This story is part of Health’s #RealLifeStrong series, where we are celebrating women who represent strength, resilience, and grace.
Jessie Diaz has always loved dancing. But she never knew how much she would love inspiring other women to dance until she founded her Curves with Moves dance company. Diaz’s goal for every class she teaches: to get women to see the power in dance and their own bodies through affirmations and good, old-fashioned endorphins. Here, she opens up about her journey to self-acceptance.
How did your dance career start?
I’ve always been a dancer, but when I was 12, I learned that I didn’t have the typical dancer’s body type. I was auditioning for the next level in my ballet academy, and I got accepted. I was so happy, but my head dance teacher advised me to lose weight.
How did you react to that?
At the time, I wasn’t even a big girl. I was just going through puberty, growing things like boobs and a butt. But I thought if my teacher was suggesting it, she must have my best interests at heart. I started skipping meals, and one day I fainted. When I told my mom what was going on, she was so pissed she drove me to the studio and cursed everyone out, yelling, “Nobody tells my daughter to lose weight! My daughter is beautiful!” She pulled me out of dance—I thought she was ruining my life.
Did you give up dancing completely?
Until college, yes. It sort of had a stigma attached to it after that for me. Then during freshman week of college, I was at a party where the dance crew was performing. I was dancing around, and they asked me to join the crew.
RELATED: People Are Shocked I’m a Dancer Because I Was Born Missing This Body Part
Did it feel different that time around?
College is really where I re-found my love of dance in a completely different light. It wasn’t about what your body looked like, it was about what it could do. But I didn’t embrace being a plus-size dancer. I actually hid from it. Even though I was loving dance, I wasn’t 100% comfortable in my body.
When did that change?
Body positivity is a journey. It isn’t something where any negativity just ends, and suddenly you feel completely confident. But when I was pregnant, I had a really great pregnancy, I really didn’t gain a lot of weight, and my doctor was super proud of me. But my delivery was so painful and so complicated that I spent a week in the hospital after with my child. And the next month was super hard on my body and I just felt really defeated. I was just really hating my body. I felt like it quit on me.
How did you work through that?
I had blogged a bit after college, all focused on fashion, dance, and a little bit about being plus size. My husband encouraged me to go back to blogging again while I had some time in my maternity leave. So I started posting old dance pictures and videos of me, and got feedback from people being like “It’s so great to see a plus-size dancer, you’re rocking it.”
RELATED: Ballerina Ingrid Silva on Unraveling Stereotypes: ‘I Can Still Look Classical and Elegant With My Natural Hair’
Did that change the way you felt about yourself?
At first, I felt defensive, like people thought I couldn’t do that stuff because of my size. And then I started to see the reactions of people saying “I wish I could dance like you!” From straight-size women as well as plus-size women. I realized my body is letting me dance in a way that feels great, so I should thank my body for allowing me to have rhythm and for allowing me to move the way I do.
You’ve grown a large Instagram following since then. Was that a conscious priority?
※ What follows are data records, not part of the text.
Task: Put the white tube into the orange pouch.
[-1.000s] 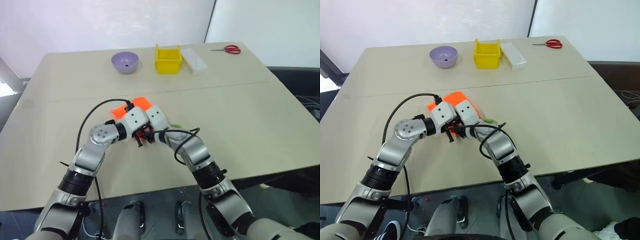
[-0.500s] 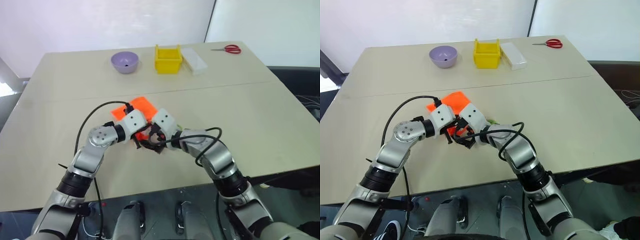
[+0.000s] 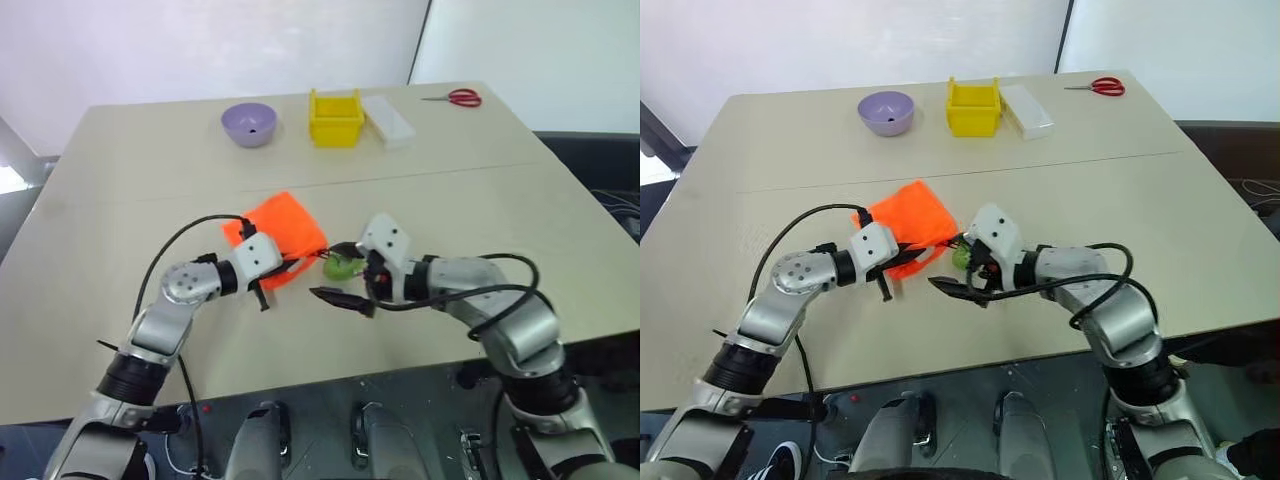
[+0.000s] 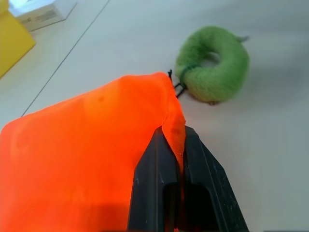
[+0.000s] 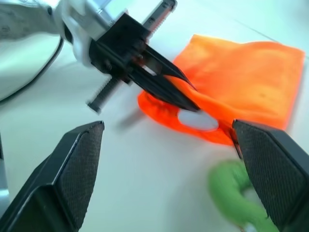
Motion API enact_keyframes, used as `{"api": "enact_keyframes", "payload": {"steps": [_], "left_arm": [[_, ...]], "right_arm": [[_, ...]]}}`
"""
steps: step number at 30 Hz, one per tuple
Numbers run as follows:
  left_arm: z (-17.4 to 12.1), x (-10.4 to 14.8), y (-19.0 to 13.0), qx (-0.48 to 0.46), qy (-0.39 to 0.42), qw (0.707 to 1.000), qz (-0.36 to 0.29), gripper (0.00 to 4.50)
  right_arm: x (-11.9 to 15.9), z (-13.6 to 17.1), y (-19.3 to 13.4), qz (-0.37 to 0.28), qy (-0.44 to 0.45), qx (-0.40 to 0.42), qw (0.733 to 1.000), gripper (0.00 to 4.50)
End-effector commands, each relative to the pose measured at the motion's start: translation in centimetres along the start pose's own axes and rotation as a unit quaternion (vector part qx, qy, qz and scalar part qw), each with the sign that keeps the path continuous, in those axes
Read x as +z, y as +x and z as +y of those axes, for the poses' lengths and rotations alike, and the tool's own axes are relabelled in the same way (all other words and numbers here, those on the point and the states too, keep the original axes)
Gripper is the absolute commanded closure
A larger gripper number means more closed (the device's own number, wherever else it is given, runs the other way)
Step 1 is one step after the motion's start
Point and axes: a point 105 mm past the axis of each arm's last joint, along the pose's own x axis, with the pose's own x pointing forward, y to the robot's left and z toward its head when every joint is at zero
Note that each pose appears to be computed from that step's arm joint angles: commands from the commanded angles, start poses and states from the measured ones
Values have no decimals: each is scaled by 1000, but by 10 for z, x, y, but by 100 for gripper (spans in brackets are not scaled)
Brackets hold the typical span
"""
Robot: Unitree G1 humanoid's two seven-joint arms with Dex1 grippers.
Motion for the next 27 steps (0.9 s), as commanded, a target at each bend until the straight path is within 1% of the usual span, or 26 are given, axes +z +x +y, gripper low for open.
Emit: {"api": "enact_keyframes", "payload": {"steps": [1,3,7,9,11,15,16,20,21,23,24,26,27], "left_arm": [[-4,4,1,-9,20,1000,-11,450],[-5,2,3,-11,25,1000,-8,450],[-5,8,7,-13,32,999,-17,450],[-5,8,8,-12,33,999,-16,450],[-4,8,7,-11,30,999,-17,450],[-5,7,7,-10,32,999,-14,450],[-5,7,7,-9,31,999,-14,450],[-5,8,7,-8,33,999,-14,450],[-5,8,7,-7,32,999,-15,450],[-5,8,6,-6,33,999,-15,450],[-5,7,5,-5,26,1000,-16,450],[-4,5,3,0,22,1000,-12,450],[-2,4,2,6,17,1000,-12,450]], "right_arm": [[-11,-28,-8,11,-27,-69,997,5],[-17,-32,-4,12,-30,-82,996,5],[-27,-15,12,21,-44,-43,998,5],[-30,-12,16,26,-48,-38,998,5],[-35,-18,20,39,-61,-52,996,5],[-34,-22,28,33,-39,-62,997,5],[-36,-22,29,39,-34,-60,997,5],[-62,-12,28,100,-30,-32,994,5],[-66,-11,28,109,-31,-28,993,28],[-66,-10,28,110,-36,-25,993,94],[-63,-15,28,106,-33,-37,993,150],[-60,-21,26,103,-36,-50,993,243],[-60,-24,25,106,-42,-59,992,299]]}}
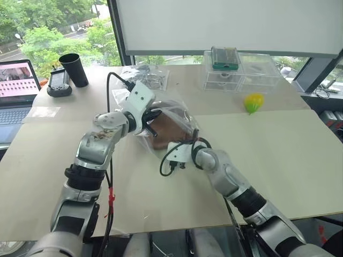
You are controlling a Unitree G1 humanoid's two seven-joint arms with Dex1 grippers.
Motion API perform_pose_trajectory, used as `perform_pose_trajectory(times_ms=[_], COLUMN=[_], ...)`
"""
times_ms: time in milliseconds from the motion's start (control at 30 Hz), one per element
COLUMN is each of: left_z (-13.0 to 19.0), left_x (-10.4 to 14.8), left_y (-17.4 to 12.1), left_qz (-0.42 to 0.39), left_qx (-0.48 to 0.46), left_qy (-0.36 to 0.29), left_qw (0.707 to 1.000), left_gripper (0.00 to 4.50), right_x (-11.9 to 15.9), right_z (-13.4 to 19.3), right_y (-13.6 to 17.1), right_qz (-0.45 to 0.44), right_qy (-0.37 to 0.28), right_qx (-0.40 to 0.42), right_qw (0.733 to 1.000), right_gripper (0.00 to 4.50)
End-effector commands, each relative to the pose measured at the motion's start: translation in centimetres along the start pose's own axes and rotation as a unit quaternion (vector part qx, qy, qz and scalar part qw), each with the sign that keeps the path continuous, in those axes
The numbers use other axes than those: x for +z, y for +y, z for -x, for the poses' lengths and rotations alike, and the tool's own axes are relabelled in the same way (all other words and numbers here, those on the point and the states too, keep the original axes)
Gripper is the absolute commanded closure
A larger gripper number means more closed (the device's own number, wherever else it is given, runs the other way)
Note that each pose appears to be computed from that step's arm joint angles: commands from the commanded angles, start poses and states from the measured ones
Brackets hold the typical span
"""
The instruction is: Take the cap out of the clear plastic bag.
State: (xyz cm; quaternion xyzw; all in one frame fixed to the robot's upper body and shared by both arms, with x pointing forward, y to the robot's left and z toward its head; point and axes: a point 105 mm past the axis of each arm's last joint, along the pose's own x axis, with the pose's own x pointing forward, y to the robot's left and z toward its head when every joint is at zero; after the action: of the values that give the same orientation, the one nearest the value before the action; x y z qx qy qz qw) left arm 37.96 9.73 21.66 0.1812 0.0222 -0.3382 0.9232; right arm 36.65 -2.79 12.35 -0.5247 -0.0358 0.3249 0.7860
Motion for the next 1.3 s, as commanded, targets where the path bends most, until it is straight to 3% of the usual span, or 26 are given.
perform_pose_trajectory(times_ms=[33,167,367,733,867,1133,1300], left_z=[0.5,0.5,0.4,0.6,0.6,0.5,0.5], left_x=[1.1,1.0,1.0,0.7,0.6,0.5,0.5], left_y=[0.1,-0.1,-0.2,0.0,0.1,0.1,0.1], left_qz=[-0.019,-0.015,-0.016,-0.019,-0.02,-0.02,-0.02], left_qx=[0.005,-0.001,-0.004,-0.009,-0.009,-0.011,-0.011], left_qy=[-0.018,-0.015,-0.016,-0.01,-0.008,-0.008,-0.008], left_qw=[1.0,1.0,1.0,1.0,1.0,1.0,1.0], left_gripper=[4.5,4.5,4.5,4.5,4.5,4.5,4.5], right_x=[2.5,4.1,5.7,1.7,1.7,5.9,5.0], right_z=[1.3,2.7,4.3,7.3,8.9,11.7,12.7], right_y=[-3.6,-6.3,-6.6,-5.0,-5.4,-5.7,-5.4], right_qz=[-0.042,-0.08,-0.095,-0.102,-0.153,-0.252,-0.271], right_qy=[-0.052,-0.099,-0.148,-0.118,-0.133,-0.221,-0.21], right_qx=[-0.056,-0.073,-0.057,-0.003,0.023,0.095,0.117], right_qw=[0.996,0.989,0.983,0.988,0.979,0.937,0.932], right_gripper=[4.48,4.48,4.48,4.48,4.48,4.48,4.48])
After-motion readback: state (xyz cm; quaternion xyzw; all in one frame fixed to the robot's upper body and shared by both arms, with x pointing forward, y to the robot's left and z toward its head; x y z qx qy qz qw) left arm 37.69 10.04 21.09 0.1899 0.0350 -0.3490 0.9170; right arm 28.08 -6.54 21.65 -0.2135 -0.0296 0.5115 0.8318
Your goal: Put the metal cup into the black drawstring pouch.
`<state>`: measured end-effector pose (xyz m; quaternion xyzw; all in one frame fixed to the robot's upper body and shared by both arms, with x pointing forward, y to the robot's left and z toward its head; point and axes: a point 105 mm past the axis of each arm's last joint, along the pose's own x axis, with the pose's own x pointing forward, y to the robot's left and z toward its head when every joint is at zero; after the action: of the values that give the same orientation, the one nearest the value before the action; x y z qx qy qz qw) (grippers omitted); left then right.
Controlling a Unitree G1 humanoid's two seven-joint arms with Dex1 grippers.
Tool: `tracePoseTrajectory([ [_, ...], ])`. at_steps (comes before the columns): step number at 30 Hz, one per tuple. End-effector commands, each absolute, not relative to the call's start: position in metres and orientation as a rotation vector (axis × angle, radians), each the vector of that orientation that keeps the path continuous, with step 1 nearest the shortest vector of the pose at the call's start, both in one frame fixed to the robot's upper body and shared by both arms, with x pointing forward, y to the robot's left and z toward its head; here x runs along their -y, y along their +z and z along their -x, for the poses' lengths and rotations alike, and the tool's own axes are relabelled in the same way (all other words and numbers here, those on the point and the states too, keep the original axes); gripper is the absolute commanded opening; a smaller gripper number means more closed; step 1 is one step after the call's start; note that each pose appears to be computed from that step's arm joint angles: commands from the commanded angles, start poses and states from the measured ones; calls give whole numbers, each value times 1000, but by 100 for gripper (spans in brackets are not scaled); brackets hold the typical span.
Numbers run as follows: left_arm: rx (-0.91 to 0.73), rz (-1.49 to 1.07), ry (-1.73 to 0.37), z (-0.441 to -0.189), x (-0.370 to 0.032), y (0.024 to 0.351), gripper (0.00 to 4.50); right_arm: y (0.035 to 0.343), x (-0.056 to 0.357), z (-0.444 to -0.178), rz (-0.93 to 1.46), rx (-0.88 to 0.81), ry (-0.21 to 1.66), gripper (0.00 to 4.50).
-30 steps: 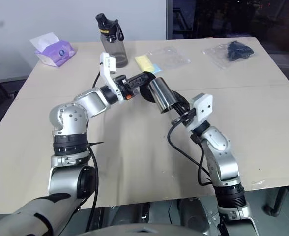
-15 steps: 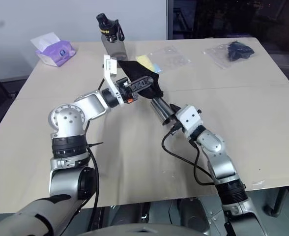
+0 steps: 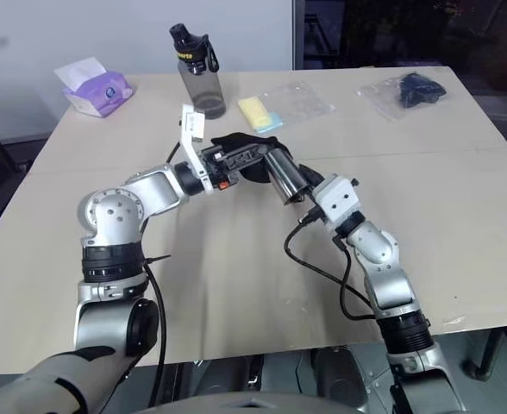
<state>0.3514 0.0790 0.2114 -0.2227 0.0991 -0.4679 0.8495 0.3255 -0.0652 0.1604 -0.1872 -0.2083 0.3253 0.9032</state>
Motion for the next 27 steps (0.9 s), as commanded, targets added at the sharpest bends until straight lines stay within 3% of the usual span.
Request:
tracePoseTrajectory([
  [1,-162,423,-1042,-342,-74,221,8,165,53,-320,546,498,725,0],
  [6,-178,380,-1077,-335,-74,216,8,163,66,-331,583,474,662,0],
  [13,-191,361,-1099,-329,-74,212,8,179,78,-340,249,445,567,0],
  [17,-199,364,-1111,-328,-72,210,8,188,70,-333,-73,418,631,0],
  [20,-188,386,-1127,-326,-70,213,8,193,62,-333,-462,285,673,0],
  [23,-169,436,-1169,-321,-66,221,8,193,54,-326,-630,172,756,0],
  [25,-159,464,-1187,-319,-63,226,8,191,54,-325,-606,141,768,0],
  [27,-147,481,-1204,-317,-61,231,8,185,59,-336,-232,206,675,0],
])
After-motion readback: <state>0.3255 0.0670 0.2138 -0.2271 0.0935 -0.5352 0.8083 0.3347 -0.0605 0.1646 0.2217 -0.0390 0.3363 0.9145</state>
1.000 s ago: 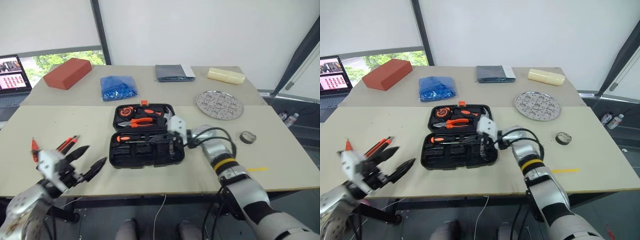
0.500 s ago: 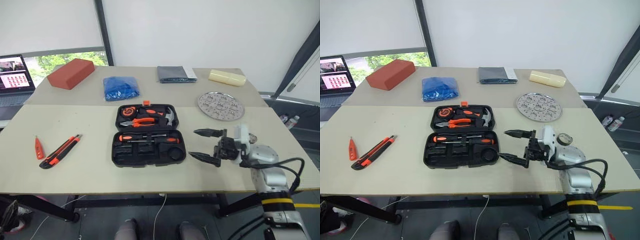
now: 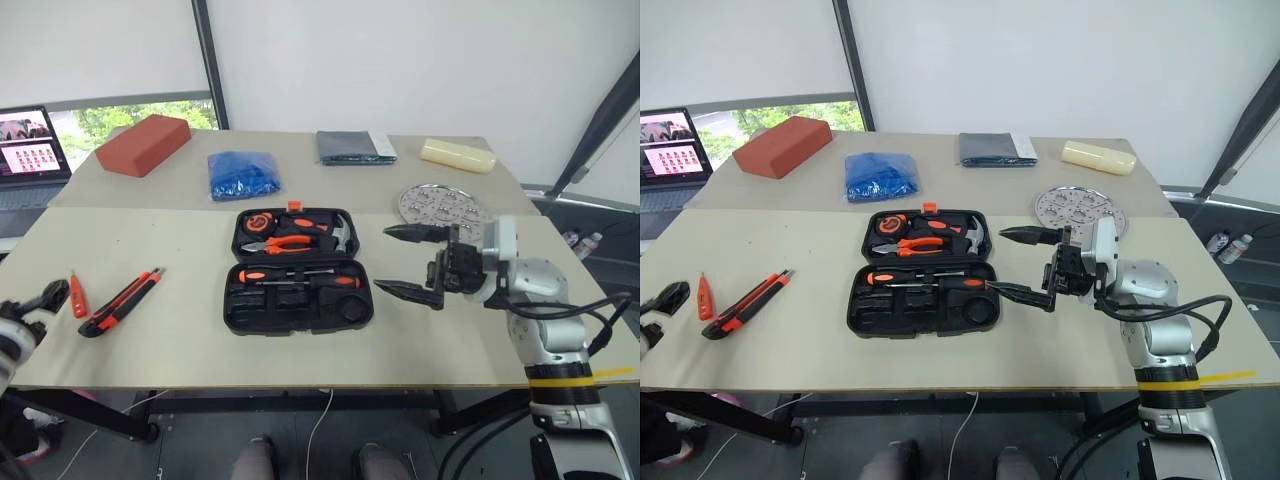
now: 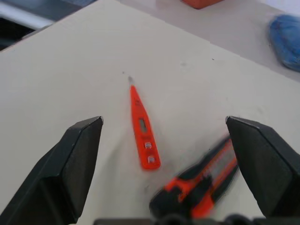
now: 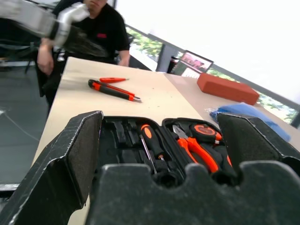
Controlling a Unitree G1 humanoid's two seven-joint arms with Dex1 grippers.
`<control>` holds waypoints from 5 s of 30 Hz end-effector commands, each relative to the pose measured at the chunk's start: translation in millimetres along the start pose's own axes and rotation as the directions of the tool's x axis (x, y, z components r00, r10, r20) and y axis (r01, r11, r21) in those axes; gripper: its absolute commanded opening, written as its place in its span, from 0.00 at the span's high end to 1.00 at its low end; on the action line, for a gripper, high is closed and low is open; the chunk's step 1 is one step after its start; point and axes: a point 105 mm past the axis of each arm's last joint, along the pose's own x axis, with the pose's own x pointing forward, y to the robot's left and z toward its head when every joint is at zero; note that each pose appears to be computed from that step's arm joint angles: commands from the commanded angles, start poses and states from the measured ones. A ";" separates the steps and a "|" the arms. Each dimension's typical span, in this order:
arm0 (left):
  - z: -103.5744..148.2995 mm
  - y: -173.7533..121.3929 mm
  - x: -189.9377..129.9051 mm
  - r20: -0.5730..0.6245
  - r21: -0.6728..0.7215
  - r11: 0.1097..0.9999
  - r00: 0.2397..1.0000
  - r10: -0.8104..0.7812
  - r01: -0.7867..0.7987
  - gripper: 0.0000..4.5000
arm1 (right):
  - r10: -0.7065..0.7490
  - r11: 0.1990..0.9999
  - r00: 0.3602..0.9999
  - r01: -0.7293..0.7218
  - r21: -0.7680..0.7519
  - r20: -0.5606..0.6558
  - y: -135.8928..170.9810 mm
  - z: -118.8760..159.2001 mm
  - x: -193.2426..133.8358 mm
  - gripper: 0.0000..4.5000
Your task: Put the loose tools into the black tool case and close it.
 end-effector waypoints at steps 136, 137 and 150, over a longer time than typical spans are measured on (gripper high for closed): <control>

There was a point where I decided to get back into dancing. My body felt a little bit better and I thought I could physically handle it, so I just started posting and the more I was being involved in the community on Instagram, the more I became confident. So I just started becoming an advocate and I found that there weren’t a lot of women and men who were dancing in the plus-size community.
Where has that lead you now?
I’ve always been teaching dance classes, but I never labeled my classes as plus-size or as body-positive until last year when I felt like there was a need for it. I realized there were a lot of people who wanted to dance but were scared of being the plus-size girl in the room. So I created a safe space where women can dance and not feel judged. It turned into such a phenomenon and I have such loyal, loyal class members that come to every class and bring friends. My classes are one-third body-positive expression, and two-thirds dance. We start with conversation and a little exercise, and then we dance it out, and then we end staring at ourselves in the mirror and saying affirmations and things that make us feel really great. And someone ends up tearing up at the end….sometimes me.
RELATED: Why This Ballerina With Panic Disorder and Depression Refuses to Apologize for Her Mental Illness
Where does your strength come from?
I was always a mature kid. I had to grow up a little faster than normal kids. My mom basically almost committed suicide, so I had to learn to take care of my mom and my little sister when I was 13. It taught me a sense of responsibility. But having that kind of experience allowed me to hone in on my emotions and learn to be strong for my mom and strong for my sister. But I also come from a line of strong women on my mom’s side and my dad’s side. My dad has always told me that I could be whatever I wanted and never to stop dreaming.
How do you hone that strength now?
Affirmations are a big thing for me. I write them on my mirror. I just turned 31 last week, so my quote was like “31 is going to be your year!” You know, instead of thinking, like “Oh my God, I’m getting older.” I’d rather think “This is going to be an amazing, phenomenal year for you.” Turning around some of those things that we put in a negative light, and using it as a turning point for positivity.